Night Dreamer is the fourth album by American jazz saxophonist Wayne Shorter. It was released in November 1964 by Blue Note Records. With a quintet of trumpeter Lee Morgan, pianist McCoy Tyner, bassist Reggie Workman and drummer Elvin Jones performing six Shorter originals.

In 2005, it was reissued as part of the RVG Edition series with liner notes by Nat Hentoff.

Concept and compositions
At this point of his career, Shorter felt his writing was changing. While the previous compositions had a "lot of detail", this new approach had a simplistic quality to it. "I used to use a lot of chord changes, for instance, but now I can separate the wheat from the chaff."

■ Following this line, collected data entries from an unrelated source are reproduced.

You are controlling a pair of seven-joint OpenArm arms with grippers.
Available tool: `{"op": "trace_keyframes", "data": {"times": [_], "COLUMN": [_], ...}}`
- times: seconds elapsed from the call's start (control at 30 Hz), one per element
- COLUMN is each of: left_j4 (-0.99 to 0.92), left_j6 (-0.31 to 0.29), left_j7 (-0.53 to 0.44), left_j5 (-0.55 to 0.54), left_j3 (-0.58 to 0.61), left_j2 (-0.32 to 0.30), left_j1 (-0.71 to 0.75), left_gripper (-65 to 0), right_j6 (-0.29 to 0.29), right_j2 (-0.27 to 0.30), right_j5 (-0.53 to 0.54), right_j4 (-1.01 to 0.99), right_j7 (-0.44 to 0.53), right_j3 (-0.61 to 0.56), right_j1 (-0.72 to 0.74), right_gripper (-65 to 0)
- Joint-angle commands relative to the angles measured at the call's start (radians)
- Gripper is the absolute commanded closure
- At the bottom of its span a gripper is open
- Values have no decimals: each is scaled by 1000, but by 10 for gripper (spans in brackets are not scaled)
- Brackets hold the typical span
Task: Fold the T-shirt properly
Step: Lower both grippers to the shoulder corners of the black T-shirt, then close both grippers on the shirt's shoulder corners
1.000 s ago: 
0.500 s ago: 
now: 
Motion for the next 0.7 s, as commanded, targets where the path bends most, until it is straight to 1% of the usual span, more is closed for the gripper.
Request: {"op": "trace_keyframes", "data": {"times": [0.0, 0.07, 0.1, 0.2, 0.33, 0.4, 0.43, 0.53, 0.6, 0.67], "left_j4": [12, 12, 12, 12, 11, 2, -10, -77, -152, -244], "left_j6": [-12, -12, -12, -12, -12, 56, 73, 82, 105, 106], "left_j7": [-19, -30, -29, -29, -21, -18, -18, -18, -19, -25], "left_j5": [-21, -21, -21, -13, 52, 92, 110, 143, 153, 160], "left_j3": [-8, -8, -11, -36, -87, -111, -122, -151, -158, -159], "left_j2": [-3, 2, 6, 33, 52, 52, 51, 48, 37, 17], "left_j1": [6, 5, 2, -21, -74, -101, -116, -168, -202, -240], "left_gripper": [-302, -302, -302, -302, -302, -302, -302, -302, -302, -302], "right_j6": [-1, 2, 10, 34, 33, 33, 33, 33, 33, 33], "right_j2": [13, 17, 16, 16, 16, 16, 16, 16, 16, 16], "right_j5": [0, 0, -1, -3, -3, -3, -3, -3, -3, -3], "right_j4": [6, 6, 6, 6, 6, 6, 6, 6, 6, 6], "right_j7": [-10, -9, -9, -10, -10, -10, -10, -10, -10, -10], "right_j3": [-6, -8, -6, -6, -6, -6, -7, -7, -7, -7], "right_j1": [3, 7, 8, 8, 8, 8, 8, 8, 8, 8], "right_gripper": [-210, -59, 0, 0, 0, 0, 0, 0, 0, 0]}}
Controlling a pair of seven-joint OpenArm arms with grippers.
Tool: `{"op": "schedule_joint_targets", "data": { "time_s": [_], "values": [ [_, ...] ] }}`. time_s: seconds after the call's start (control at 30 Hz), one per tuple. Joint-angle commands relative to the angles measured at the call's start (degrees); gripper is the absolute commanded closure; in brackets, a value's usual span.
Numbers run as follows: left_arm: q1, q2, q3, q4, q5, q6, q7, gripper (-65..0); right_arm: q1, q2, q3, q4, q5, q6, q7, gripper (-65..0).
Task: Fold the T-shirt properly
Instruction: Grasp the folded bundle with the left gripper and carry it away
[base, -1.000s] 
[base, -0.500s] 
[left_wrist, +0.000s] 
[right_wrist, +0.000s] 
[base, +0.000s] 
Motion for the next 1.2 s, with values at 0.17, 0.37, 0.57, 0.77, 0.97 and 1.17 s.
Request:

In an interview with Nat Hentoff, Shorter focused on the album's meaning: "What I'm trying to express here is a sense of judgment approaching - judgment for everything alive from the smallest ant to man. I know that the accepted meaning of "Armageddon" is the last battle between good and evil - whatever it is. But my definition of the judgment to come is a period of total enlightenment in which we will discover what we are and why we're here."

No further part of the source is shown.